What you have to do: Each line from the one containing "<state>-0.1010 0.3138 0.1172" through the end of the data is to be written out exactly, and nothing more.

Information provided:
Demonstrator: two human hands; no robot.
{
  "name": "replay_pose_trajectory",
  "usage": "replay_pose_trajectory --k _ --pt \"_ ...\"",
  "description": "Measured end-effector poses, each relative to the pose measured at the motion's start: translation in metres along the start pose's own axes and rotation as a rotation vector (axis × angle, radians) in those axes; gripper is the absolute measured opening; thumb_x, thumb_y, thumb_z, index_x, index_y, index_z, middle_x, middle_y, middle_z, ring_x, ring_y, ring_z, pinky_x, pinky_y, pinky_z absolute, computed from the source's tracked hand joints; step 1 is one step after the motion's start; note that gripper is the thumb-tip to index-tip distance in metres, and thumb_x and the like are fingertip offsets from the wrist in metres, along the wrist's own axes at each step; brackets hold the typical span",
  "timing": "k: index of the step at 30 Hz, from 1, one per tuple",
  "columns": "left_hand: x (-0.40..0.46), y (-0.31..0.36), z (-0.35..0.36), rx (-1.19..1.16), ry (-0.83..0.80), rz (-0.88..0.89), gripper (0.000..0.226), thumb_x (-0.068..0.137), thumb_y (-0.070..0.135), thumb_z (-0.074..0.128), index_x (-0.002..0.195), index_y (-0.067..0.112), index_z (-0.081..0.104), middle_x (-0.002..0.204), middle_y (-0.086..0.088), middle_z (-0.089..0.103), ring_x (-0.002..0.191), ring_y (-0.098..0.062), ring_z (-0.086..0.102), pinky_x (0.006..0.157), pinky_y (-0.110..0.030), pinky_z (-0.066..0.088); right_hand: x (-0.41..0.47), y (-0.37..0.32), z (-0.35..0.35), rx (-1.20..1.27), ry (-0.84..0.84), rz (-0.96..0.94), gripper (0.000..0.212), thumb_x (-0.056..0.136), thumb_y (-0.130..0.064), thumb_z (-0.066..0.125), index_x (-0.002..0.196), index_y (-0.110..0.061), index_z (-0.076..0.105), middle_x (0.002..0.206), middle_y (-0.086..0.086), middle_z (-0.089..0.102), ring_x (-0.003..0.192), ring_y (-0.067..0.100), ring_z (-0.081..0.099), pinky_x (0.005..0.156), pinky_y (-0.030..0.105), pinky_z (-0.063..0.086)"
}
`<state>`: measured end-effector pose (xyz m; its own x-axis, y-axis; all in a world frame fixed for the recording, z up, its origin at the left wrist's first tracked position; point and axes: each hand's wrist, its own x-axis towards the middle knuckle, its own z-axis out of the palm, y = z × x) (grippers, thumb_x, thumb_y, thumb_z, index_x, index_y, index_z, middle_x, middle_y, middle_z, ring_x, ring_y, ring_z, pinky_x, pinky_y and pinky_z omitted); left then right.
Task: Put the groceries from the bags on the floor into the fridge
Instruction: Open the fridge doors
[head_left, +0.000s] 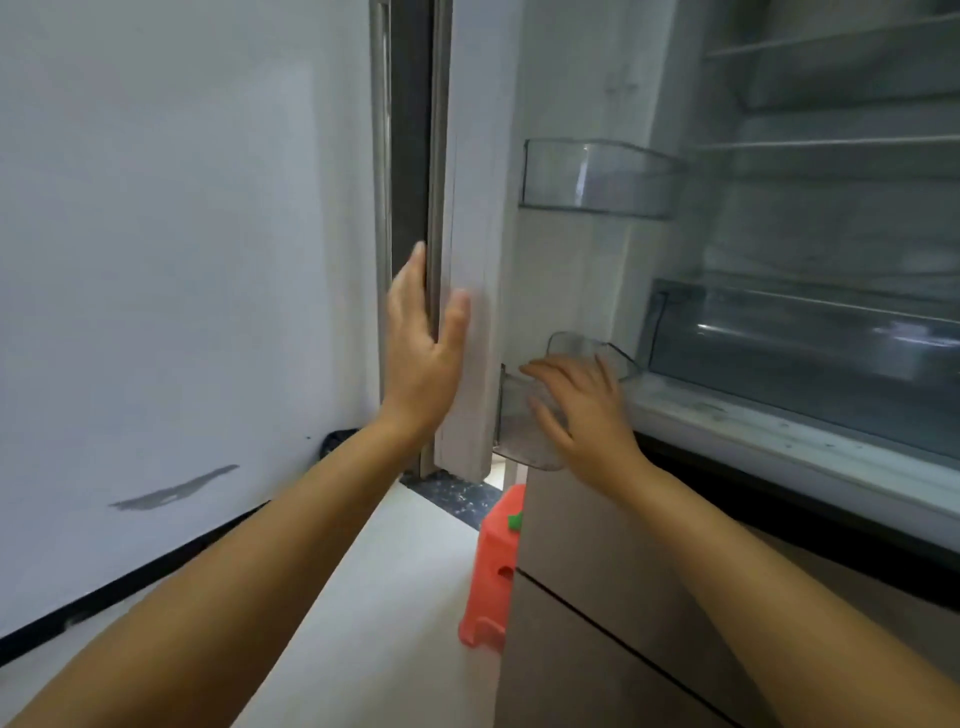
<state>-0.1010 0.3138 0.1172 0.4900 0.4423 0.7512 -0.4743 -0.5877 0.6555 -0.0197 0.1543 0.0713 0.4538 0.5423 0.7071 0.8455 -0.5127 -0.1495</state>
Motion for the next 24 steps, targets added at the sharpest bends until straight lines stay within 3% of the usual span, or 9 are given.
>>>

Task solution:
<state>-0.1010 0.3138 0.1172 0.4900 0.4423 0.7512 -0.4743 -0.5877 0.6555 -0.0197 0.1543 0.0713 0.4538 0.5423 0.7071 0.8455 -0.5127 -0.1495</state>
Motion for the next 24 steps, targets added at the sharpest bends until straight lines stay within 3% of the usual span, or 9 are given.
>>>

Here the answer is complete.